Your goal: Each line from the one containing "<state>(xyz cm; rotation" through the final line below must be reproduced exactly, and no others.

Available data:
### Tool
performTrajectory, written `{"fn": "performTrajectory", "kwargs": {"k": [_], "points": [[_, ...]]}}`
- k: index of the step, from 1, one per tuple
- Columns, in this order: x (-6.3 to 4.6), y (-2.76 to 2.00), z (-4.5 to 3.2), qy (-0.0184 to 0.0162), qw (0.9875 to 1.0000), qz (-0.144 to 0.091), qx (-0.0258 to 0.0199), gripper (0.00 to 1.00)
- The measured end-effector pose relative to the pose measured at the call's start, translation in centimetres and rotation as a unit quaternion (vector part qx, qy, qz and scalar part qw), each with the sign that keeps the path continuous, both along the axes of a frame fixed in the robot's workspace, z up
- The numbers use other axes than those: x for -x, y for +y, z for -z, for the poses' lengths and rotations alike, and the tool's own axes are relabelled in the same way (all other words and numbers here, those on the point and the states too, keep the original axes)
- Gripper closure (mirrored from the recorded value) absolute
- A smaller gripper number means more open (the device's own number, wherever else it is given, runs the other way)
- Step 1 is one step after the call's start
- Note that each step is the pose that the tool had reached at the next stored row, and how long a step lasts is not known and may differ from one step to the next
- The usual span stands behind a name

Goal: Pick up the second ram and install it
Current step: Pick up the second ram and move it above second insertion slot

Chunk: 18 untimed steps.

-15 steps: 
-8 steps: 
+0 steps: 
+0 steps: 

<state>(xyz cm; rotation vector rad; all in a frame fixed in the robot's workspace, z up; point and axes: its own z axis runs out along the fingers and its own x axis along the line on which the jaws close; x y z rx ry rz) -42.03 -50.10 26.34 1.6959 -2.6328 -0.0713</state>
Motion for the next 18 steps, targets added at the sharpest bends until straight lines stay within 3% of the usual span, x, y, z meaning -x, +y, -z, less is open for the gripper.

Answer for the task:
<state>(xyz cm; rotation vector rad; all in a frame fixed in the robot's workspace, z up; point and axes: its own z axis runs out along the fingers and its own x axis along the line on which the jaws close; x y z rx ry rz) -42.03 -50.10 26.34 1.6959 -2.6328 -0.0713</state>
Motion for the next 18 steps, targets added at the sharpest bends until straight lines stay within 3% of the usual span, x, y, z meaning -x, +y, -z, less is open for the gripper.

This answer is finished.